Using web based surveys for research is cheaper and the data collection can be quicker and easier to administrate than postal, telephone or face-to-face surveys. However, they do come with their own challenges. There are two problems: the first is that the whole of the UK population is not online (13% of the UK population has never used the internet). This could be overcome by using a mixed-mode data collection (ref). However, when considering surveying just internet users, this would not be a problem. The second problem, and by far a bigger problem, is the issue of sampling. Generalisability of results can only be claimed if the sample is a probability sample, and this is extremely difficult to do for web-based surveys that are for the entire population, as there is no sampling frame even if the whole population is online.
There are two scenarios where you could have a probability based sample with a web based survey:
- Sampling a closed population: You have a list of email addresses for the population (for example, lists of company employees, university staff members, or magazine subscribers) that you take a sample from, and they are then sent the web survey link
- The Postcode Address File (PAF) is used as a frame for general population random probability sampling. Sample members are contacted via post, and asked to fill in an online questionnaire (where they have internet access), or posted a paper based questionnaire if they don’t. This could reduce cost, but not as much as using a non-probability sample.
The non-probability sampling is usually an opportunity/convenient sample. This is where the web based survey is open to everyone and anyone can participate. Participants are recruited via pop-up surveys, online advertisements or through direct emails sent to samples selected from lists constructed from various sources. The problem is that statistical inference is difficult to do and you are more likely to get respondents who have strong opinions about the subject. However, this type of sampling can be valuable for hard-to-reach (although internet connected) populations. Under certain assumptions, convenience samples can also be used for model- based inference (ref). Others argue that though a convenient sample is less robust, any survey with a low response rate is also not a random probability sample, and similar biases can be found there too.
To limit the problems associated with a convenient sample, some suggestions have been recommended:
- Sample matching or Quota Sampling is where you select people non-randomly according to some fixed quota, and this is often used by online panels, in marketing research. There are two types:
- “Proportional quota sampling – you want to represent the major characteristics of the population by sampling a proportional amount of each. For instance, if you know the population has 40% women and 60% men, and that you want a total sample size of 100, you will continue sampling until you get those percentages and then you will stop. So, if you’ve already got the 40 women for your sample, but not the sixty men, you will continue to sample men but even if legitimate women respondents come along, you will not sample them because you have already “met your quota.” The problem here (as in much purposive sampling) is that you have to decide the specific characteristics on which you will base the quota. Will it be by gender, age, education race, religion, etc.?
- Nonproportional quota sampling is a bit less restrictive. In this method, you specify the minimum number of sampled units you want in each category. here, you’re not concerned with having numbers that match the proportions in the population. Instead, you simply want to have enough to assure that you will be able to talk about even small groups in the population. This method is the nonprobabilistic analogue of stratified random sampling in that it is typically used to assure that smaller groups are adequately represented in your sample.” (Taken directly from Source)
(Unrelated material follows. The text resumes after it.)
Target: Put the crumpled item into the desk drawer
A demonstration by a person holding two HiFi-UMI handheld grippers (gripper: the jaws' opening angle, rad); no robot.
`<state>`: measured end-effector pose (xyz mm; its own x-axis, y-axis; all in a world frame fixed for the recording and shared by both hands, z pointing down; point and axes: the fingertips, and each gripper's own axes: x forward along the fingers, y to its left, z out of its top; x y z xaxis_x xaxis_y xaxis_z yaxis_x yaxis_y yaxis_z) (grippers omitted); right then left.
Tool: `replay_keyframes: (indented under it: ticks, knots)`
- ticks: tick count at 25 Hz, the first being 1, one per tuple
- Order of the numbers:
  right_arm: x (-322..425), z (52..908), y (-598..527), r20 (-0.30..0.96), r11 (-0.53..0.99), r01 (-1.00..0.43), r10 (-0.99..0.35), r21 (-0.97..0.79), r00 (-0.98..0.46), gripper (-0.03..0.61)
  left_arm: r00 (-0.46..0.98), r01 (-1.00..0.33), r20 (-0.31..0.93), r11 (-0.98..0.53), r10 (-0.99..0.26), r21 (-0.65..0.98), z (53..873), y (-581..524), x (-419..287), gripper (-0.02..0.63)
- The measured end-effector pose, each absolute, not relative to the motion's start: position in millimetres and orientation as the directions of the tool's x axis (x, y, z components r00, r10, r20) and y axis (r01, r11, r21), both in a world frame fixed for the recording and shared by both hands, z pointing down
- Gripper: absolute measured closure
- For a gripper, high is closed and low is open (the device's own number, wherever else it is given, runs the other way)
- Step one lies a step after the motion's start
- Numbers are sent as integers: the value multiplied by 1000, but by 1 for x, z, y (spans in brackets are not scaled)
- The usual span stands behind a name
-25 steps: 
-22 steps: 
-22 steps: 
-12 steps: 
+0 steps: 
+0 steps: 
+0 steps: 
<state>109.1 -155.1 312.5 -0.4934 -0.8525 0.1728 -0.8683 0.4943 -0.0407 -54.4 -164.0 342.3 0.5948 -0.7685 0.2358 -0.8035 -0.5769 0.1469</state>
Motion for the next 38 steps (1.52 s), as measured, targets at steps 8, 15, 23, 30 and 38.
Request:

- Weighting: Post-stratification weighting is viewed as a common solution to removing sample bias from convenience sample and is used by market research companies. The implicit assumption is that people that were surveyed in a particular demographic group are representative of the people that were not surveyed in that group. The propensity score adjustment has been discussed in a recently published book Online Panel Research: A Data Quality Perspective (page 274), and they claim this can be used to correct the deficiency of non-probability web based surveys and make the results projectable to the entire population (more on propensity weighting here too). However, some argue that this is not valid and is problematic (ref). Others have used linear weighting, multiplicative weighting and more generally calibration to reduce bias (ref, page 276). It is still not clear how successful these weighting techniques are and which biases they aim to address (a research group is looking into this).
There is a huge need for a probability-based web panel in the UK that researchers can use for survey based research (ref), and researchers are currently look into the possibility of creating such a panel (ref). The current provision of online panels (that are non-probability based) in the UK, including costs are listed here. In summary, probabilistic or random sampling methods are preferred over non-probabilistic one in research because they are more accurate and rigorous. However, there may be circumstances (especially in applied social research) where random sampling is not feasible, practical or theoretically sensible to do, in which case a convenient sample is used (ref).